火曜コラム(紙面掲載 2024年10月16日)

夏奈色ひとみ


香りのささやき

 近頃、かぐわしい香りが鼻をくすぐります。まずはキンモクセイ。その甘い香りは秋を告げてくれる風物詩です。
 この時期は、行く先で車を降りた瞬間や、外を歩いている時にふっと香りを感じ、周りを探してしまいます。植物の中でも、視覚より嗅覚への働きかけに特化しているのがキンモクセイの特徴ではないでしょうか。
 また自宅の庭にカツラの木があり、丸いハート形の葉が紅葉し落葉しているのですが、落ち葉掃きをしていると甘く香ばしい香りがします。
 その香りは綿あめの匂いに似ていると感じます。
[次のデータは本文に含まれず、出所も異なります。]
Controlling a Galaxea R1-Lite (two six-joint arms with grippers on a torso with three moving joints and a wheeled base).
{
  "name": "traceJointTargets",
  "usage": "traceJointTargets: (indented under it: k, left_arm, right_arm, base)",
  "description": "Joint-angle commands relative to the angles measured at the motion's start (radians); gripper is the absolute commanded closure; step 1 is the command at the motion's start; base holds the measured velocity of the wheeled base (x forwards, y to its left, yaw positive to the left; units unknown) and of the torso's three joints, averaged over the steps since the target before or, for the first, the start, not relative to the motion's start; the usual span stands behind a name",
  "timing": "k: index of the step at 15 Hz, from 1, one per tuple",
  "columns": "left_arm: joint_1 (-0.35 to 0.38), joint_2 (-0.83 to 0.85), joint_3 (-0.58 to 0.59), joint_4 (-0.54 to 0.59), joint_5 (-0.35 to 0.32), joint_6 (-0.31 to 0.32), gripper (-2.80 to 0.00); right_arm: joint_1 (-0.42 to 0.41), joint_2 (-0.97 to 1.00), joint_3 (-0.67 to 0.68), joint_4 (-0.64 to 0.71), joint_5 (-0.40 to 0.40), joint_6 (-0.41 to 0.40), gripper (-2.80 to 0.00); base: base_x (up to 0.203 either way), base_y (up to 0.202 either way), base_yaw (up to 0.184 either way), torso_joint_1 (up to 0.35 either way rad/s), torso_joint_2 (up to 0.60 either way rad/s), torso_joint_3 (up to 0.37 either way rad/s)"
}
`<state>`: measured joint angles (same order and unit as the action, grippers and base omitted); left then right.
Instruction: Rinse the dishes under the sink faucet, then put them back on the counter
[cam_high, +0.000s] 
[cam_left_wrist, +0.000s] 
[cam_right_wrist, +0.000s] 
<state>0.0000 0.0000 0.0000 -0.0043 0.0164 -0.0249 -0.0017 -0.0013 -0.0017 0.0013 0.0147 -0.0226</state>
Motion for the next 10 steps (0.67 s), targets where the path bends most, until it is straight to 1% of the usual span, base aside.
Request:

これはマルトールという成分で砂糖を含む菓子等の製造過程でも生成される成分とのことで頷けます。
 どちらの香りも私にとっては秋を感じる幸せな香りです。
 香りといえばアロマについて学んだことがあるのですが、香りは0・2秒で脳に届くと言われます。ちなみに痛みは0・8秒とのこと。嗅覚は、五感(視覚、聴覚、触覚、味覚、嗅覚)の中で唯一、感情や本能に関わる大脳辺縁系に直接伝達されるのだそうです。
 これは嗅覚が生き物にとって重要な役割を担っていて、匂いによって危険を察知したり、生まれたての目や耳が未発達の赤ちゃんが母親の匂いを嗅ぎ分けるなど、生命への影響を瞬時に判断する必要があるからだと言われています。
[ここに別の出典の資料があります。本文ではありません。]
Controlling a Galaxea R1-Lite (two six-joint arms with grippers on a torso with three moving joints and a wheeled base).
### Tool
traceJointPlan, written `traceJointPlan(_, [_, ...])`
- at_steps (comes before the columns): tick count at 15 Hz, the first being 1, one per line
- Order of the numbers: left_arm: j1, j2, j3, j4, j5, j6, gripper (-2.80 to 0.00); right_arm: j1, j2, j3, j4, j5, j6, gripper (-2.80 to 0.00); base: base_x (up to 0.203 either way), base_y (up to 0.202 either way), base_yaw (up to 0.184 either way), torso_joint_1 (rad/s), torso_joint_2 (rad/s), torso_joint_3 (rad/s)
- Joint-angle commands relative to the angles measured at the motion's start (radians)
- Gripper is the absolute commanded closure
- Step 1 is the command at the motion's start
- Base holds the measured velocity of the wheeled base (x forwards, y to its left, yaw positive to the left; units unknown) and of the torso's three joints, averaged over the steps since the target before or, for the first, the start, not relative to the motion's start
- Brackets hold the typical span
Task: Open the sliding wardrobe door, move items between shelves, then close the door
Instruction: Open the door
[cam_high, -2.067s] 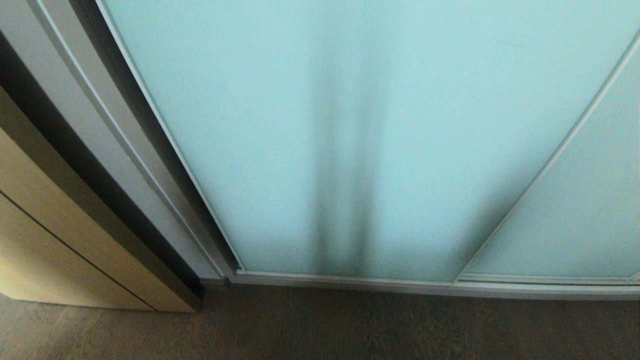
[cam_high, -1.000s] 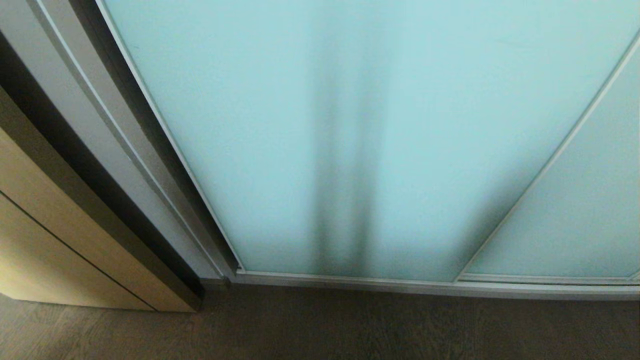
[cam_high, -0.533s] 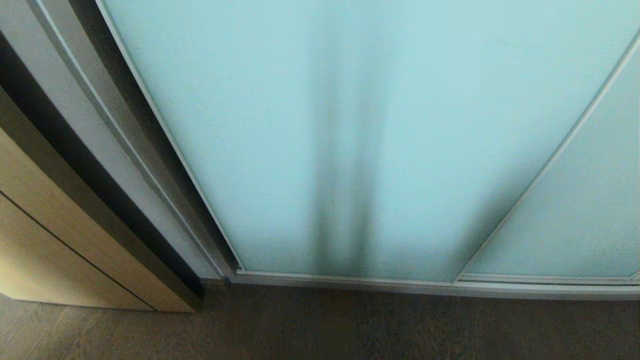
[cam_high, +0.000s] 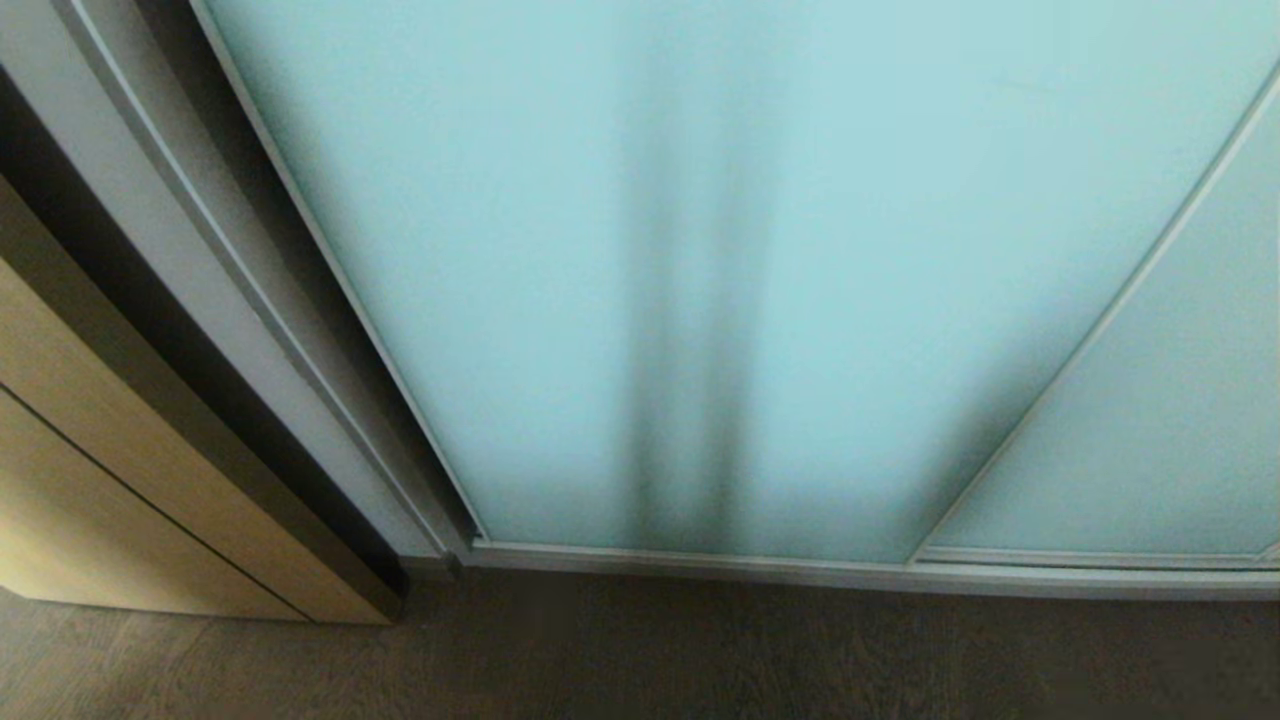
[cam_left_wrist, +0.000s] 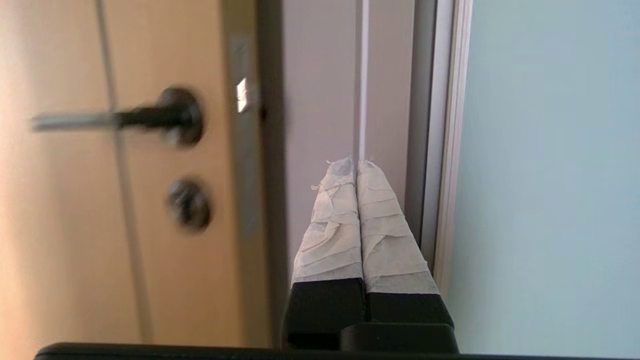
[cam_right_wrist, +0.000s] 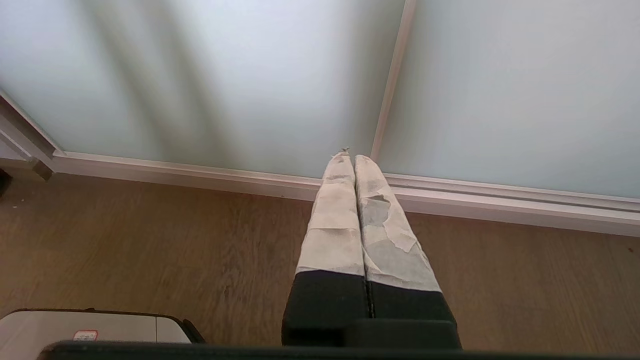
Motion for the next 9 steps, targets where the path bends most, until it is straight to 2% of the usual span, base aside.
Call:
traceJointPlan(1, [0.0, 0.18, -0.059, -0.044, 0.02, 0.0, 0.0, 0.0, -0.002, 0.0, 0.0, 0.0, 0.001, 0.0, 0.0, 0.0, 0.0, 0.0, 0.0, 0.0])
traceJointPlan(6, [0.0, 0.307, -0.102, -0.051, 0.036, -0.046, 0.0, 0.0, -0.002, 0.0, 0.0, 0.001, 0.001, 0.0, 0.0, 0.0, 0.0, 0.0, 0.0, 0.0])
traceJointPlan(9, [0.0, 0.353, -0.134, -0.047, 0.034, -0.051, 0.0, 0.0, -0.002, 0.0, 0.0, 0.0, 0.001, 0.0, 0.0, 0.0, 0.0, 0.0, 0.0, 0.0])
 さらに大脳辺縁系には記憶に関連する「海馬」という器官があります。ふとした匂いを感じた時、過去の情景が蘇ってきたりする経験があるのではないでしょうか?
 これはフランスの作家マルセル・プルーストがこの事象を著書の中で表したことから、プルースト効果と呼ばれているそうです。
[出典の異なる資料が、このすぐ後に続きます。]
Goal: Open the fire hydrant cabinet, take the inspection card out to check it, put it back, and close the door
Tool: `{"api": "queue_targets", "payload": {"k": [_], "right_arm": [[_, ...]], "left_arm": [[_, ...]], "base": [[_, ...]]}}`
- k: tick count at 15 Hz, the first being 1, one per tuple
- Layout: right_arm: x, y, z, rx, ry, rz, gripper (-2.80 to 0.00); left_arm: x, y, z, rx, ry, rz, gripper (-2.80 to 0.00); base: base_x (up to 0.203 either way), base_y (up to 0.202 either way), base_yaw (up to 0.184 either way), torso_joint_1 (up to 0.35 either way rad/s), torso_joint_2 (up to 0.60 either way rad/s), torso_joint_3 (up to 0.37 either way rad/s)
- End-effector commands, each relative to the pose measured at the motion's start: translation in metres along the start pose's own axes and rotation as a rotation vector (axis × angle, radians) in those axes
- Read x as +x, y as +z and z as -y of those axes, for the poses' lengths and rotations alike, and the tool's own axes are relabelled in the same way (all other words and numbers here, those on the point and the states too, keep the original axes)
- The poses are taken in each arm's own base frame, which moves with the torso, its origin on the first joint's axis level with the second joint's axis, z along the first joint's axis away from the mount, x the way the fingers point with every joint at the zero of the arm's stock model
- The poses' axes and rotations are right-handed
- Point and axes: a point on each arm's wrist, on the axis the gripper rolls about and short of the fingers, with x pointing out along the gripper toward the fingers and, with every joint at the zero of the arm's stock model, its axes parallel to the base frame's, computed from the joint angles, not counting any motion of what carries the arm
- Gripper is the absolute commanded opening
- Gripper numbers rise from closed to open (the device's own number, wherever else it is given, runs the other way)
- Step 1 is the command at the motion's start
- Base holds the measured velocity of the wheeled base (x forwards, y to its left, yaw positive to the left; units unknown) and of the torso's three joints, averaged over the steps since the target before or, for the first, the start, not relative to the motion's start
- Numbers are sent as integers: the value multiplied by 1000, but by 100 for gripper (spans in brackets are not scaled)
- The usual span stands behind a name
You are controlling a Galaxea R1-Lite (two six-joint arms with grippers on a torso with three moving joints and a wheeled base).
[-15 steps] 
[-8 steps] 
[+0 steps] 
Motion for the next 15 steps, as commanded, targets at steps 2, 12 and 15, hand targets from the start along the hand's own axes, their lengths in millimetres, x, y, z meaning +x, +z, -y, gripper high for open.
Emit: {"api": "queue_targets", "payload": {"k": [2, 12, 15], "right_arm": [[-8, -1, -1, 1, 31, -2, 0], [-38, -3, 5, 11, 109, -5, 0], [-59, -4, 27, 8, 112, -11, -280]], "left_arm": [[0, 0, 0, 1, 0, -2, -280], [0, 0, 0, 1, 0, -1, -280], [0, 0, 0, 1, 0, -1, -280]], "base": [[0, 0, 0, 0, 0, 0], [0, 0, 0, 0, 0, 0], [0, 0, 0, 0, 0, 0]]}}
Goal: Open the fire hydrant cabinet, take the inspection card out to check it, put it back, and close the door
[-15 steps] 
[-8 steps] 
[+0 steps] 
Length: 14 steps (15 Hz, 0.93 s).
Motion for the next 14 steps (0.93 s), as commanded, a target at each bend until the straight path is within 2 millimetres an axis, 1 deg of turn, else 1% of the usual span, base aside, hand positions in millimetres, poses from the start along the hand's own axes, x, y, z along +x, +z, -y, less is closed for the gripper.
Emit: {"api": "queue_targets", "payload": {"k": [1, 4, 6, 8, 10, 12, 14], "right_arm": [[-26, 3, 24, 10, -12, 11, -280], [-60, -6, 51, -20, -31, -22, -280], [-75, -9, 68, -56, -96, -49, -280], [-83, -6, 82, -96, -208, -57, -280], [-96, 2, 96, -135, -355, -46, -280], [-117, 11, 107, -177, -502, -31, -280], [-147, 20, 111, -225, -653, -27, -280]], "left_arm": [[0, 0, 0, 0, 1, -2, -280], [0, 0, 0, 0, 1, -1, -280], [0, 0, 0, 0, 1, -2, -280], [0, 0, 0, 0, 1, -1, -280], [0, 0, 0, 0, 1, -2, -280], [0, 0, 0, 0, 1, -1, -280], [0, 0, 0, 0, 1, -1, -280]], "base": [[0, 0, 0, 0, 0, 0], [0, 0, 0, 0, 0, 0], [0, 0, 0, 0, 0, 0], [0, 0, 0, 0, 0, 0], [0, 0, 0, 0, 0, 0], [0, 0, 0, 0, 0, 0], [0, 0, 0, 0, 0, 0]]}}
 私はこの時期漂う野焼きの煙の匂いに、北国の地で幼子と暮らしたあの部屋の窓から見た情景を思い浮かべます。
 日々の生活の中でも、気持ちをリラックスさせたり、ストレスや身体の凝りを和らげたい時などに、植物から抽出したエッセンシャルオイルを活用しています。
 ちなみに香りは「サイレントランゲージ(沈黙の言葉)とも言われ、古来様々な神事などでも使われてきたとのこと。
 私たちの暮らしに心地よいアロマなど香りを取り入れることで、植物のささやきがそっと背中を押してくれるかもしれませんね。